* Work instruction:
The answer must consist of every line in the records that contains the word "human".

* Information supplied:
Content starts
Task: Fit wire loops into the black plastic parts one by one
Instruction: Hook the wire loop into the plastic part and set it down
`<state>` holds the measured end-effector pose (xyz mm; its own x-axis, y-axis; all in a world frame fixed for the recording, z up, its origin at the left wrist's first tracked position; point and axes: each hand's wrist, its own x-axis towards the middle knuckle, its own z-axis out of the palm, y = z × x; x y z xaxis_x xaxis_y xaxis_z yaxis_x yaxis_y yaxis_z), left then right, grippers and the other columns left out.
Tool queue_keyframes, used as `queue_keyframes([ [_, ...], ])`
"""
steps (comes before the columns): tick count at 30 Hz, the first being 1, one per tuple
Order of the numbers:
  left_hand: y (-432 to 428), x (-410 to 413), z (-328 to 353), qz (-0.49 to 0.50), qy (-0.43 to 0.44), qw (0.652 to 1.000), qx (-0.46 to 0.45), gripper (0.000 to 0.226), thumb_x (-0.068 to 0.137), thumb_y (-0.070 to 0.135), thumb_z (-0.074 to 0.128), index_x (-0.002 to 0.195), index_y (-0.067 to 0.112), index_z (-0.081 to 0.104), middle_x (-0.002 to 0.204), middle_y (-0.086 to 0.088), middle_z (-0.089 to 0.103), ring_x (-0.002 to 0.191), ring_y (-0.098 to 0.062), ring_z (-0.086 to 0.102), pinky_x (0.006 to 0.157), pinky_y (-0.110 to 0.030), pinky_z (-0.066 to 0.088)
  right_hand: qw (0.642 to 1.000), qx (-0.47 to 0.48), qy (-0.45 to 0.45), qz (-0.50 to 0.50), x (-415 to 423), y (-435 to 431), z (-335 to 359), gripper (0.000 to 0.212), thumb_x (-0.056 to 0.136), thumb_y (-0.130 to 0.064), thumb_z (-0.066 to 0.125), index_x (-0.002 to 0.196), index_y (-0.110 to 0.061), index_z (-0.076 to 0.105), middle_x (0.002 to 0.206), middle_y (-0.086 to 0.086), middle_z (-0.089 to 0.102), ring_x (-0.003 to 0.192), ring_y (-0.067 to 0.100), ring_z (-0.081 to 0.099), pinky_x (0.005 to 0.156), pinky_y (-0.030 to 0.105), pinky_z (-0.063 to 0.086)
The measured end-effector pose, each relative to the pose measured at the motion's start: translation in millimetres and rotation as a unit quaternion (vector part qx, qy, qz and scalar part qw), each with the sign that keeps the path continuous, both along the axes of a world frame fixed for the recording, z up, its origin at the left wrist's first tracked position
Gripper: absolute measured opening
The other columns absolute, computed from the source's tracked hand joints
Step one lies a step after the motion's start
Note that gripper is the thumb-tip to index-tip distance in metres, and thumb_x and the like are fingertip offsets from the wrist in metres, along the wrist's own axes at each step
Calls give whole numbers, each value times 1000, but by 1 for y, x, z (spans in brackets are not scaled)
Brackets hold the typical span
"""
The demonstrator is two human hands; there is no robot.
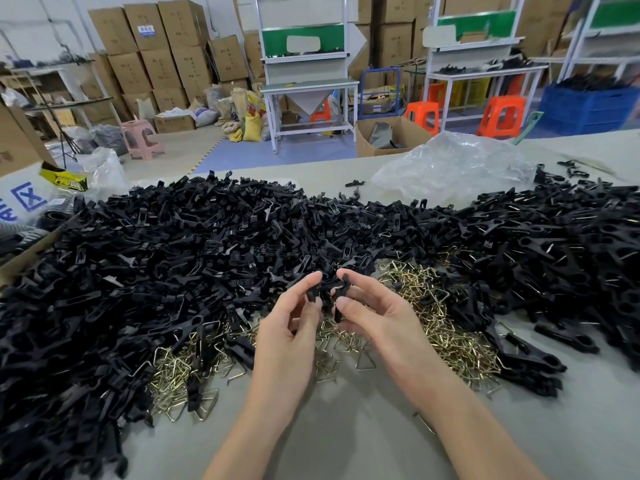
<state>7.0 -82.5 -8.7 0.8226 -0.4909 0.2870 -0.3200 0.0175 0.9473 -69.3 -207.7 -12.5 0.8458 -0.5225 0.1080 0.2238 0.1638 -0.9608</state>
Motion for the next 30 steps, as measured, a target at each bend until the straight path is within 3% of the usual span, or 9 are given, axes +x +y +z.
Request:
queue_keyframes([
  [5,1,-2,3,24,-46,998,16,30,101,26,55,122,46,62,120,25,61,115,1,59,90,-9,44,1000,-15,2,-3,0,0,1,41,91,-11,73,115,-45,73,113,-7,76,103,14,72,82,23,57],
  [7,2,-2,2,16,-22,999,32,34,103,33,48,135,42,55,129,22,63,123,2,56,104,-18,43,1000,-22,5,-5,0,0,1,40,91,-12,73,117,-44,73,113,-7,76,103,12,71,83,23,57],
  [8,2,-2,1,17,-15,999,40,38,103,35,45,141,38,51,129,17,65,121,1,58,105,-22,44,1000,-23,5,-3,0,1,1,39,92,-12,73,117,-42,73,113,-7,76,102,11,71,82,22,57],
  [11,2,-3,1,9,-24,998,50,35,106,26,42,138,35,52,102,8,71,93,-3,65,86,-16,49,1000,-28,7,0,-1,2,2,39,92,-9,72,119,-37,72,111,-7,77,99,8,72,80,18,55],
  [13,1,-4,1,3,-53,996,65,35,106,25,40,136,28,57,92,3,67,84,-5,62,79,-18,48,999,-41,11,-2,-1,3,2,41,92,-8,72,121,-37,70,107,-10,77,94,5,72,78,16,54],
  [17,1,-2,0,-1,-56,996,74,36,106,23,42,139,24,57,96,1,66,84,-6,61,79,-19,49,998,-59,12,2,-2,5,3,42,92,-8,72,125,-34,68,105,-10,77,88,3,71,77,14,53],
  [20,2,-1,1,1,-44,996,75,32,106,26,44,133,36,57,96,4,70,87,-9,64,85,-26,52,998,-65,13,-1,-2,5,4,42,92,-8,73,125,-34,68,102,-15,76,84,-1,70,76,13,53],
  [26,2,-2,2,-9,-50,997,66,32,103,24,52,111,55,55,86,9,70,76,5,59,71,-7,42,998,-65,9,-20,0,3,0,43,91,-7,73,120,-38,71,105,-4,76,83,1,69,75,17,54],
  [30,3,1,3,-27,-13,999,42,28,101,23,58,110,49,62,87,21,73,77,4,65,71,-8,46,997,-76,16,-28,0,2,-1,44,90,-7,74,117,-42,72,105,-7,76,84,0,69,77,16,53],
])
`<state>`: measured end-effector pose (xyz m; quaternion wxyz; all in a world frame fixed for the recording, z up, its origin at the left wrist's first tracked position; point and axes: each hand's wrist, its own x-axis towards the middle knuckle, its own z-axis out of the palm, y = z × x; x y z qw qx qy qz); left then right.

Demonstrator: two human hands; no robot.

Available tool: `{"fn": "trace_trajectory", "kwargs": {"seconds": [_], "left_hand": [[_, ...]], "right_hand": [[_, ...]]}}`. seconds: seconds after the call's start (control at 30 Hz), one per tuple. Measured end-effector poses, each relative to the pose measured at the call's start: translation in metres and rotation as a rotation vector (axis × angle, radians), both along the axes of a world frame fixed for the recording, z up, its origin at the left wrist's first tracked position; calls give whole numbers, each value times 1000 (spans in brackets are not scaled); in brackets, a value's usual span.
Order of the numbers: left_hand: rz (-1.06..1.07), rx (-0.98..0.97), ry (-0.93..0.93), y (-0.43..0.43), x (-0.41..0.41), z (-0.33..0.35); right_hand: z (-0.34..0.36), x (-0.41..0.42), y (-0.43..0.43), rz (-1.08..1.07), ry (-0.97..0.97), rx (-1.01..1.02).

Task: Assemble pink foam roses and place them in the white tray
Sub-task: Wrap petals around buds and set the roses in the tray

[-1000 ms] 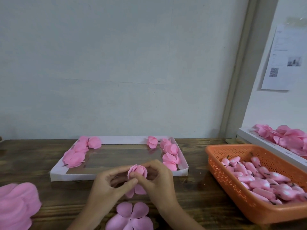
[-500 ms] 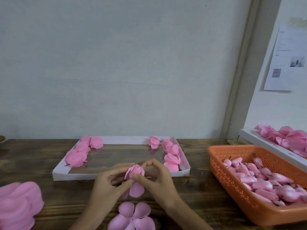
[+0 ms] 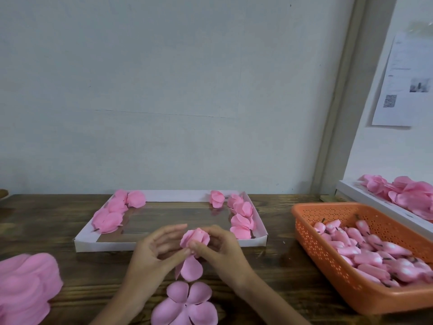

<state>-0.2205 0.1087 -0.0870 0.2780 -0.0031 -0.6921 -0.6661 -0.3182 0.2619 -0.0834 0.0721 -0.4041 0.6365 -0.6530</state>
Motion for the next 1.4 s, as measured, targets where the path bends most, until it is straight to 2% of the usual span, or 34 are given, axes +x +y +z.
{"fn": "trace_trajectory", "kwargs": {"seconds": [0.23, 0.37, 0.47, 0.53, 0.63, 0.8, 1.07, 1.3, 1.4], "left_hand": [[-99, 37, -161, -8, 1, -2], [-76, 219, -199, -10, -1, -7], [23, 382, -188, -8, -3, -9], [90, 416, -166, -7, -4, -11], [176, 351, -137, -1, -4, -9], [241, 127, -41, 8, 0, -5], [274, -20, 88, 13, 3, 2], [223, -67, 125, 15, 5, 7], [157, -15, 87, 16, 8, 9]], "right_hand": [[1, -10, 5, 14, -111, -101], [1, -10, 7, 36, -103, -92], [2, -8, 7, 19, -43, -48], [3, -6, 7, 12, -18, -20], [3, -3, 7, 19, 9, 19], [-1, 3, 3, 7, 46, 48], [-5, 9, -5, -6, -5, -20], [-1, 11, -4, 13, -54, -65], [2, 9, -2, -36, -77, -89]]}}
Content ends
* Solved exercise:
The demonstrator is two human hands; there is no robot.
Demonstrator: two human hands; no robot.

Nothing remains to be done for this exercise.